WORK REQUIRED: If a line in the listing includes the word "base", copy it out.

SUPPLIED DATA:
------------------------------

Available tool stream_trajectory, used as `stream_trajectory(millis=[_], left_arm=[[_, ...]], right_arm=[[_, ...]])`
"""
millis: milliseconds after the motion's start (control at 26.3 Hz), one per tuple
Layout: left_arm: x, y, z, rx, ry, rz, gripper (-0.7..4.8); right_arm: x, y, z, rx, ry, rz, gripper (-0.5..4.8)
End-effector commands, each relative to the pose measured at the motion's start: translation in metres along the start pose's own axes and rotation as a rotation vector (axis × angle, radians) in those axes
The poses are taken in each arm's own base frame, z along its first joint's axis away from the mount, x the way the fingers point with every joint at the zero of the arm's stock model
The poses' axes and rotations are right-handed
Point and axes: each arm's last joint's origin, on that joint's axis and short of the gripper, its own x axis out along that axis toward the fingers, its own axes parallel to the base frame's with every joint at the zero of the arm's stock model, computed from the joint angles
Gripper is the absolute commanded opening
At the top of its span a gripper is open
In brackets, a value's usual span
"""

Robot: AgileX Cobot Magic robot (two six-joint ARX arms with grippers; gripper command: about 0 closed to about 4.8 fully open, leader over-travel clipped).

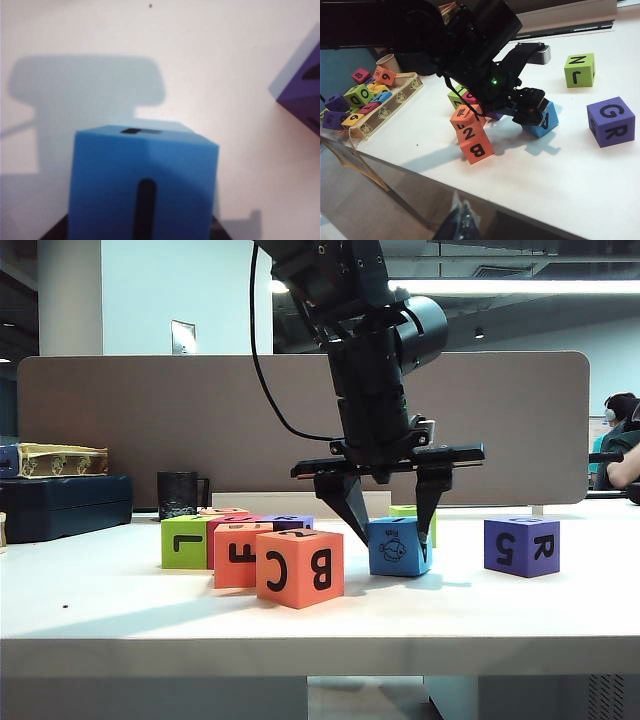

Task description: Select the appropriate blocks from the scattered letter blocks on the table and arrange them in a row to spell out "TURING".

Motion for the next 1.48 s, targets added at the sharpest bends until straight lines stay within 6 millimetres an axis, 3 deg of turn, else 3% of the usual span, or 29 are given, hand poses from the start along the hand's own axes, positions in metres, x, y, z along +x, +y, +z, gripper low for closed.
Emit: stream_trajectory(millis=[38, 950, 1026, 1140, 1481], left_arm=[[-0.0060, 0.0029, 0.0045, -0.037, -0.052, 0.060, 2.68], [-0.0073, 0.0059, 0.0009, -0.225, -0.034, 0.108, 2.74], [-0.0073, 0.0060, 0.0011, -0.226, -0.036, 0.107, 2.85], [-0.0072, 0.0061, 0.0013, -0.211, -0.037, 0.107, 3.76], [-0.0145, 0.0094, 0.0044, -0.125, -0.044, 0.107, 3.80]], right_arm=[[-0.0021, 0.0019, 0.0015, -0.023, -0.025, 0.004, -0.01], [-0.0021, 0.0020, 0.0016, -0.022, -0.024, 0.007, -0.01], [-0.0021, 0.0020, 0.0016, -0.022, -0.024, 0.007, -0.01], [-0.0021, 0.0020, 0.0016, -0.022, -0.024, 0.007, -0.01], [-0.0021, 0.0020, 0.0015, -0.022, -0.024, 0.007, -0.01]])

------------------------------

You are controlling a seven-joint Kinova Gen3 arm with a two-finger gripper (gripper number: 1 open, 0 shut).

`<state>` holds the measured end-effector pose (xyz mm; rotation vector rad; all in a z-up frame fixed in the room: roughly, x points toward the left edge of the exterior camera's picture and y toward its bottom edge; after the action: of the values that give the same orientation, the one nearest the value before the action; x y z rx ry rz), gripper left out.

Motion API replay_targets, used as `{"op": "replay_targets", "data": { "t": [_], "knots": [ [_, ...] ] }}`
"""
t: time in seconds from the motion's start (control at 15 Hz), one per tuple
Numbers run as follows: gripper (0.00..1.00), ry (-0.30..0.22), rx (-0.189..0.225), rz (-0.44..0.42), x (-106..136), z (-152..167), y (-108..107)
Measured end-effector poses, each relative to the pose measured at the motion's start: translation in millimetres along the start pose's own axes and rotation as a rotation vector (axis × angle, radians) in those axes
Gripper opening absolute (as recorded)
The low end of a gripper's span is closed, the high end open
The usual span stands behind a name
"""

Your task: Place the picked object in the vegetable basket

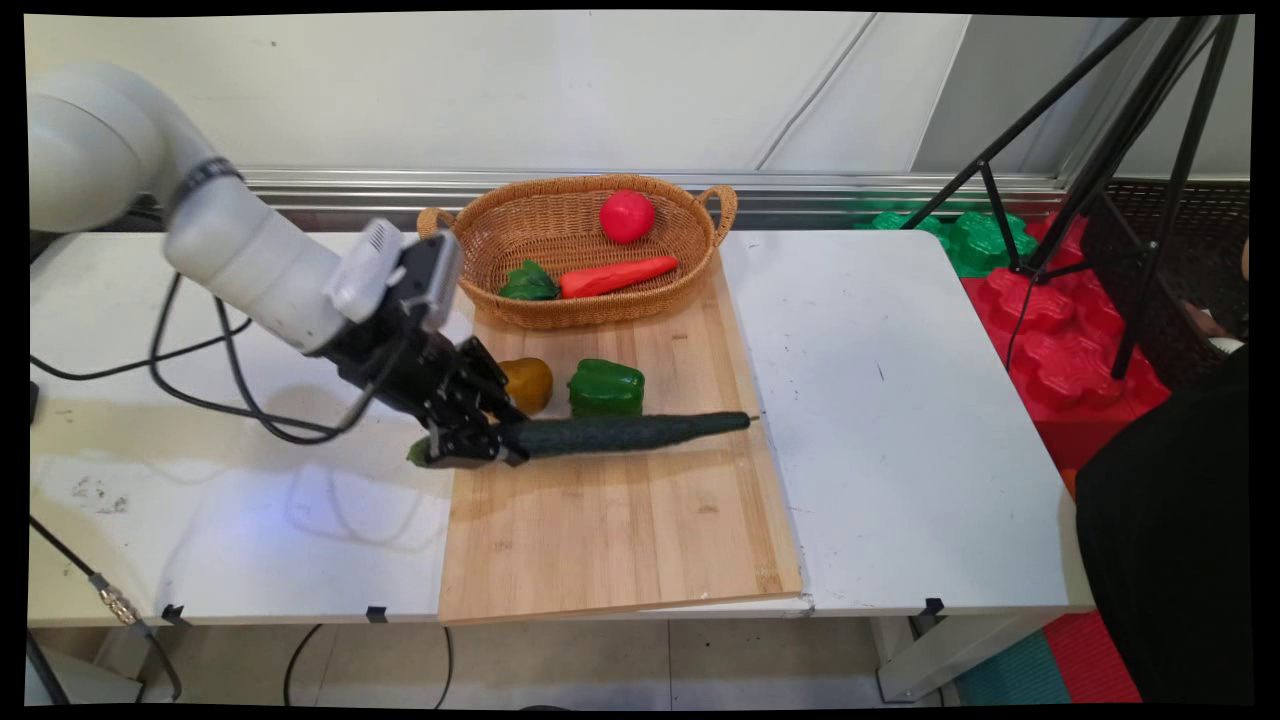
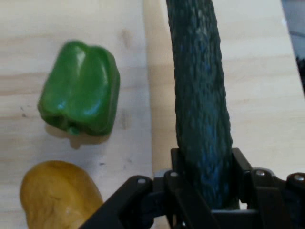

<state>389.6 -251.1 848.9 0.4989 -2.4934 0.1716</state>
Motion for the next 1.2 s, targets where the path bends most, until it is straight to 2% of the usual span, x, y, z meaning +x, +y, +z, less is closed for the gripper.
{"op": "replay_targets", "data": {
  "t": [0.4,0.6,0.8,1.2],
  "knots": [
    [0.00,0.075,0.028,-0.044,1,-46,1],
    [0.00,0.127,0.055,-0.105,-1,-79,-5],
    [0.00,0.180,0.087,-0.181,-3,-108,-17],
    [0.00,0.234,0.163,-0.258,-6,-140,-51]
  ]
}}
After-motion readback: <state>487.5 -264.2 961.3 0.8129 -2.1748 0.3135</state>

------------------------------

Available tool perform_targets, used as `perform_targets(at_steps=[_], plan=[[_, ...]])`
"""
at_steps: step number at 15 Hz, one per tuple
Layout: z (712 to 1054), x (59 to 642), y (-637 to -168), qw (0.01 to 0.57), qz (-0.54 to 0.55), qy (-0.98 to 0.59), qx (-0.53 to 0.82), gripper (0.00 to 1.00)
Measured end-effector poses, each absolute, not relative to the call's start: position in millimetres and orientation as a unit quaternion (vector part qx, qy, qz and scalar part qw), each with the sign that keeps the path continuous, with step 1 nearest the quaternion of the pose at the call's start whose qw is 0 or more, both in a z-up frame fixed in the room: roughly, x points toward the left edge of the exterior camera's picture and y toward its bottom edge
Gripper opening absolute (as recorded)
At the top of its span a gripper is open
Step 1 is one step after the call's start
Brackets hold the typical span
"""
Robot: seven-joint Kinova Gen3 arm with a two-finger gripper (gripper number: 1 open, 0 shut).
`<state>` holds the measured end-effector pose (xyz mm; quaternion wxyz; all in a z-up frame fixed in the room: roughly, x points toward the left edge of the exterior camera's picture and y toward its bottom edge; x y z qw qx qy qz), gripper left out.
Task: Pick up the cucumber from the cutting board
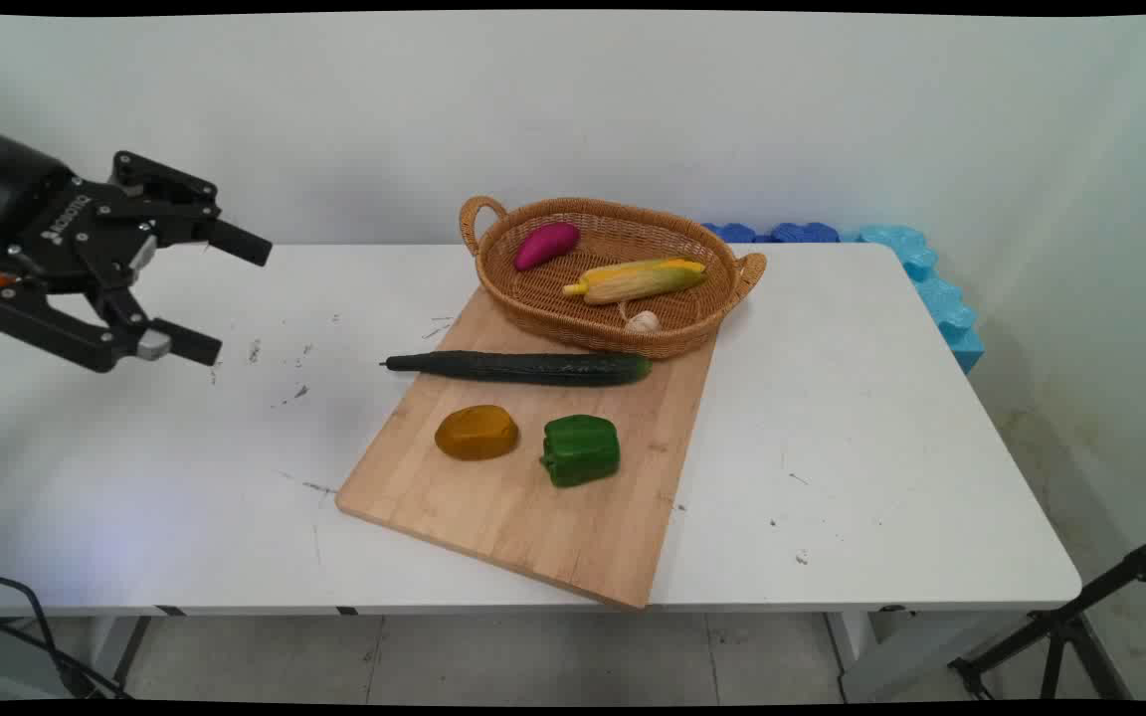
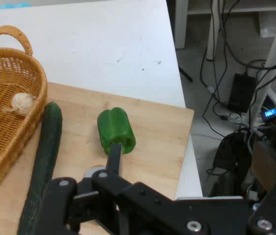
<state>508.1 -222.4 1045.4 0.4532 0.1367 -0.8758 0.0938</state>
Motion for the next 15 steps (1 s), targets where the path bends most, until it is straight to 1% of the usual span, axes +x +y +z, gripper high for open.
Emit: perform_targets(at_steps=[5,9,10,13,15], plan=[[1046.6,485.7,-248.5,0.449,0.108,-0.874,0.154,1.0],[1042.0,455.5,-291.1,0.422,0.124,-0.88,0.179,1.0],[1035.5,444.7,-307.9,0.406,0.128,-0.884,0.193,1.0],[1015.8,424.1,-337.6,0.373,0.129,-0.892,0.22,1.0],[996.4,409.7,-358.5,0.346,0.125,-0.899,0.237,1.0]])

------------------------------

SOLVED PROBLEM:
The poses are taken in each arm's own base frame, z along its first joint's axis away from the mount, x the way the fingers point with every joint at the zero of the arm's stock model
Point and axes: each arm's last joint's origin, on that joint's axis and short of the gripper, its own x axis out along that axis toward the fingers, its own axes parallel to the base frame's with every joint at the zero of the arm's stock model, computed from the joint angles

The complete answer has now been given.